Революционная Гватемала для молодых кубинских повстанцев становилась все более привлекательной и манила своей стойкостью перед лицом угроз со стороны США. Впрочем, у симпатии кубинцев к этой стране были и другие, более давние корни. Она была как бы выпестована их духовным и идейным лидером – Хосе Марти. В свое время этот выдающийся революционный демократ, изгнанный из своей страны властями Испании, нашел здесь не только приют, но и почитание. Примечательно, что не к кому-нибудь из своей свиты, а именно к Хосе Марти обратился тогдашний президент-реформатор Гватемалы Хусто Руфино Барриос с просьбой дать официальный отзыв на проект нового Гражданского кодекса. Он же предоставил Марти место профессора философии, истории и литературы в ведущем университете страны. Почтение и любовь были взаимными. Не случайно в память о Марти гватемальцы установили его бронзовый бюст в одном из самых красивых и многолюдных уголков столицы.
Символ этой страны – птица кетцаль – вызывал у Марти-поэта трепет ничуть не меньший, чем у самих гватемальских индейцев, из поколения в поколение передававших легенду о Кетцалькоатле, боге тольтеков, научившем индейцев земледелию, ремеслам и обработке металлов. Легенда о гордой птице пленила Марти, и он воспел ее свободолюбие, создав магически яркий, запоминающийся образ. «Кетцаль, – писал он, – гватемальская красавица-птица, чьи длинные перья сверкают зеленью, умирает от горя, если ее поймают или повредят ей хотя бы одно перо в хвосте. Она переливается на свету, как головка колибри, подобно самоцвету или играющей гранями драгоценности, составленной из топазов, опалов и аметистов». Причем писалось это в публицистическом очерке в преддверии Вашингтонского конгресса 1889 года, когда великий кубинец направил острие своего пера на защиту «нашей Америки» – так он называл Латинскую Америку – перед лицом агрессии США.

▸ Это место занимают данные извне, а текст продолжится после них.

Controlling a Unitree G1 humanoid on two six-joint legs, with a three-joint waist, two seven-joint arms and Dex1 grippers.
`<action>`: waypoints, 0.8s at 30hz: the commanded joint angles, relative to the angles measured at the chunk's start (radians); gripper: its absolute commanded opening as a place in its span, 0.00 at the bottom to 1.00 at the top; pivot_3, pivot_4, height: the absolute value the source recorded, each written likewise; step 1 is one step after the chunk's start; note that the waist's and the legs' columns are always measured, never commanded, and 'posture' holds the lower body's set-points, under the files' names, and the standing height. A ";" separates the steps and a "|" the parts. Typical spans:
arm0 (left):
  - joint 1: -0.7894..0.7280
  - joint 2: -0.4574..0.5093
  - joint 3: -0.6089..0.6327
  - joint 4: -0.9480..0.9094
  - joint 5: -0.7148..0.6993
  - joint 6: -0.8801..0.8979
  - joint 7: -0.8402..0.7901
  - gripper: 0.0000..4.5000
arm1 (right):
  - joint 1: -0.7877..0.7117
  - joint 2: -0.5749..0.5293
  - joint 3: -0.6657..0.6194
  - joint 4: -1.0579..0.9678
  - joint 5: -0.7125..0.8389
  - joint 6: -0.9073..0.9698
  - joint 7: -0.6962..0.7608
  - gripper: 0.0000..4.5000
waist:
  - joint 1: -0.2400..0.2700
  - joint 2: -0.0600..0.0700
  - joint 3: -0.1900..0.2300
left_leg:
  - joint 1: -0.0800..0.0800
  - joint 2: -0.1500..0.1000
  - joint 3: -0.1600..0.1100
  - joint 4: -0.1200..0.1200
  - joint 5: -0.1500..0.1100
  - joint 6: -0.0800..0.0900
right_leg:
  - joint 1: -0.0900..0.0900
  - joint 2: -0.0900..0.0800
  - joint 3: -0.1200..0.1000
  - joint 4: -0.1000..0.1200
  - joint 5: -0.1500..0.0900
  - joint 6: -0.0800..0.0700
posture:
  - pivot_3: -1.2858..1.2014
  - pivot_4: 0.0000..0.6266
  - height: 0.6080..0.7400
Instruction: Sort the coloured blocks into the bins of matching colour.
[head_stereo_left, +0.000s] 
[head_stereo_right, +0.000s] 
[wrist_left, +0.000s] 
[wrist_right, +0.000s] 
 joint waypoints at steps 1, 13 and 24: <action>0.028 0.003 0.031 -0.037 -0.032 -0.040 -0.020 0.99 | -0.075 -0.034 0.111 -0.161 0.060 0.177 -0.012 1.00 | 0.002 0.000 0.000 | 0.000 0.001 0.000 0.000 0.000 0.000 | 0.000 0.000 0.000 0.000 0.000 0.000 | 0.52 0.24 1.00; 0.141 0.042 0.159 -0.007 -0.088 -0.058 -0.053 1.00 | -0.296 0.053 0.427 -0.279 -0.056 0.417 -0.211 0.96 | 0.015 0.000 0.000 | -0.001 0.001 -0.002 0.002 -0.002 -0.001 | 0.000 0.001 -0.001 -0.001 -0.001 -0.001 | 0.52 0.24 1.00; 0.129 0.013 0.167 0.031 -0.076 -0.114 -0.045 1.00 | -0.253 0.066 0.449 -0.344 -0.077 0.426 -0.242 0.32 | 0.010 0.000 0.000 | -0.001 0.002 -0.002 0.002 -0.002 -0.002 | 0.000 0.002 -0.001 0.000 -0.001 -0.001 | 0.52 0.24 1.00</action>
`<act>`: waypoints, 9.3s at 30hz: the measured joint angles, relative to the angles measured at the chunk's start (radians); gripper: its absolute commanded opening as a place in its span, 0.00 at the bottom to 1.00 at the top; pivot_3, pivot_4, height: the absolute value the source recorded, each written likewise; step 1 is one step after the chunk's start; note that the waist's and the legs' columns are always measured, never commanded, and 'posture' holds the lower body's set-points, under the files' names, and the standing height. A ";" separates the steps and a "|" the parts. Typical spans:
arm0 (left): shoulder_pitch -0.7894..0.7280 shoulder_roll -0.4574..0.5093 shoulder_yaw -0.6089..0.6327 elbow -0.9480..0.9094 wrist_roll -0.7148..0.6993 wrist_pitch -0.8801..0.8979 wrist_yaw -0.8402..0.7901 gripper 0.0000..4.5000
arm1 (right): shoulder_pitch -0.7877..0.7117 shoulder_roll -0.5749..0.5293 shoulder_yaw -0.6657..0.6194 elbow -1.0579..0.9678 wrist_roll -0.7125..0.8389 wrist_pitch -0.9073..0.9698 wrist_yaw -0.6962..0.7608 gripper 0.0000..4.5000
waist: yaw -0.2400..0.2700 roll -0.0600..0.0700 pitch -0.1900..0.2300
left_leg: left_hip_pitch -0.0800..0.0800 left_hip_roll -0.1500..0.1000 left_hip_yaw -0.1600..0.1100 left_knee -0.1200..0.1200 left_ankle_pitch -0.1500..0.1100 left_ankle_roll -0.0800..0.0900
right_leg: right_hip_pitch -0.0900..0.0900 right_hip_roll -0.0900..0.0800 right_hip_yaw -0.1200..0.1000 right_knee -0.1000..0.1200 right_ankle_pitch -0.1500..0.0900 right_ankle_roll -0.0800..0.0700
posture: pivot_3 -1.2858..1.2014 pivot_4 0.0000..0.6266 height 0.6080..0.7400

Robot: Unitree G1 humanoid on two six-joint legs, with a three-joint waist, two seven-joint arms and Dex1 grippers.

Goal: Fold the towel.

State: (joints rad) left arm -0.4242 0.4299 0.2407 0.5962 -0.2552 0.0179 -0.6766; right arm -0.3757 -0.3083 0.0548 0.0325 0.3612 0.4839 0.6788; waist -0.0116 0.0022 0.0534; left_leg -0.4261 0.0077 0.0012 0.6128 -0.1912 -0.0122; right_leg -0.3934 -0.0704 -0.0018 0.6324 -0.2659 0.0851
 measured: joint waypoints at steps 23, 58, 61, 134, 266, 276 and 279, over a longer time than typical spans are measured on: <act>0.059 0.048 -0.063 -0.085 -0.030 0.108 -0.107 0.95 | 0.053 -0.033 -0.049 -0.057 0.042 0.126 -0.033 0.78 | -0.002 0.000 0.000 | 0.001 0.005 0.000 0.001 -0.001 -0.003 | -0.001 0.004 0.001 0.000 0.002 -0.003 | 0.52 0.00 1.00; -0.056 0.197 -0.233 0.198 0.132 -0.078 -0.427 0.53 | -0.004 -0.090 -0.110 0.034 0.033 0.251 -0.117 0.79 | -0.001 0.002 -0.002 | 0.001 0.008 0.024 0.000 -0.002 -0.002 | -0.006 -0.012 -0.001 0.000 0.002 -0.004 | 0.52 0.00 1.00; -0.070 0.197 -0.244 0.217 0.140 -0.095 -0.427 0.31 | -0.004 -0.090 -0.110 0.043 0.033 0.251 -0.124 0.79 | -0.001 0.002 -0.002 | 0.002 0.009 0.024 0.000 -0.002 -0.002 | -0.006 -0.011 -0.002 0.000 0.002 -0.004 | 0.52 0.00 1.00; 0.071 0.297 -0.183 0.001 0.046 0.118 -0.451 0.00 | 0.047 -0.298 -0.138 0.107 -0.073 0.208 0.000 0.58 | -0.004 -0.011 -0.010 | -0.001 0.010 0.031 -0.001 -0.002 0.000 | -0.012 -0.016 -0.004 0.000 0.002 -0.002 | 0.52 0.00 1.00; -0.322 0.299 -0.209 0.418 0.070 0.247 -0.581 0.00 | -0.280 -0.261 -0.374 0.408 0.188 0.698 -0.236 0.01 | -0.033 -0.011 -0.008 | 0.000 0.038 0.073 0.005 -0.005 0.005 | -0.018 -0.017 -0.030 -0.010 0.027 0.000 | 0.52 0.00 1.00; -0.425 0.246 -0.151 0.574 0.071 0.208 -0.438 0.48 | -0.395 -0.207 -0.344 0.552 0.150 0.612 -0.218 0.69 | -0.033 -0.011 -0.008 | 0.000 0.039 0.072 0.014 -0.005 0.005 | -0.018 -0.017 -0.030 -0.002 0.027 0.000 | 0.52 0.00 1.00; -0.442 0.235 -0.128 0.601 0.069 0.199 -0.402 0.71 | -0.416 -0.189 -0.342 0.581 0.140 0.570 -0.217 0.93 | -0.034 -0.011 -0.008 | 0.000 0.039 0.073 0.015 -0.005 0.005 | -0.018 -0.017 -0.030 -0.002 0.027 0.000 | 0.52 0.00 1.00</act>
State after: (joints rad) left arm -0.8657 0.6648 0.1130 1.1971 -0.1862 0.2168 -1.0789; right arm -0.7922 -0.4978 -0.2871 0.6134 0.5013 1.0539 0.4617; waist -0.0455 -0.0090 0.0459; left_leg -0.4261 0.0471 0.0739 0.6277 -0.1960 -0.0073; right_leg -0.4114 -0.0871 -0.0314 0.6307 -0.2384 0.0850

Веселому, юному (ему едва минуло двадцать лет), жизнерадостному Ньико нетрудно было найти здесь друзей. Худой, долговязый – рост под два метра (друзья его ласково называли «семиэтажный») – он был приметен и уже своим необычным видом располагал людей к общению. К нему и здесь, как, бывало, на Кубе, часто обращались со словом «флако», что значит «худой». Он сам уже не знал, как это прозвище закрепилось за ним, но помнил, что так называла его и родная мать, Консепсьон, по ласке которой он часто тосковал. Даже слово это ею произносилось с уменьшительно-ласковой, нежной интонацией: «флякито».
Но жизнь на чужбине полна невзгод. О сколь-нибудь надежном заработке не приходилось и думать, да и ночлегом временами служила скамья в городском сквере. Однако все тягостные переживания были связаны не с собственными лишениями, которые он принял с достоинством, как нечто неизбежное. К голоду тоже было не привыкать. Даже если очень постараться, он вряд ли вспомнил бы хоть один день своей жизни, когда не напоминало о себе притупленное чувство голода.
Радовало то, что удалось наладить переписку с сестрой Ортенсией. Он чувствовал по ее письмам, что в Гаване на улице Монте, 819 о нем тревожится не только мать, но и отец, его первый наставник, учивший честно смотреть на мир. Сестра сообщала, что в уголке их скромной квартиры, где они любили играть в прятки, когда были маленькими, на самом видном месте теперь аккуратно расставлены его гватемальские фотографии, и что мать иногда часами разговаривает с той фотографией, где он изображен рядом с памятником Хосе Марти. На оборотной стороне этого снимка было два четверостишия. Они написаны ко Дню матери, который на Кубе отмечается в мае.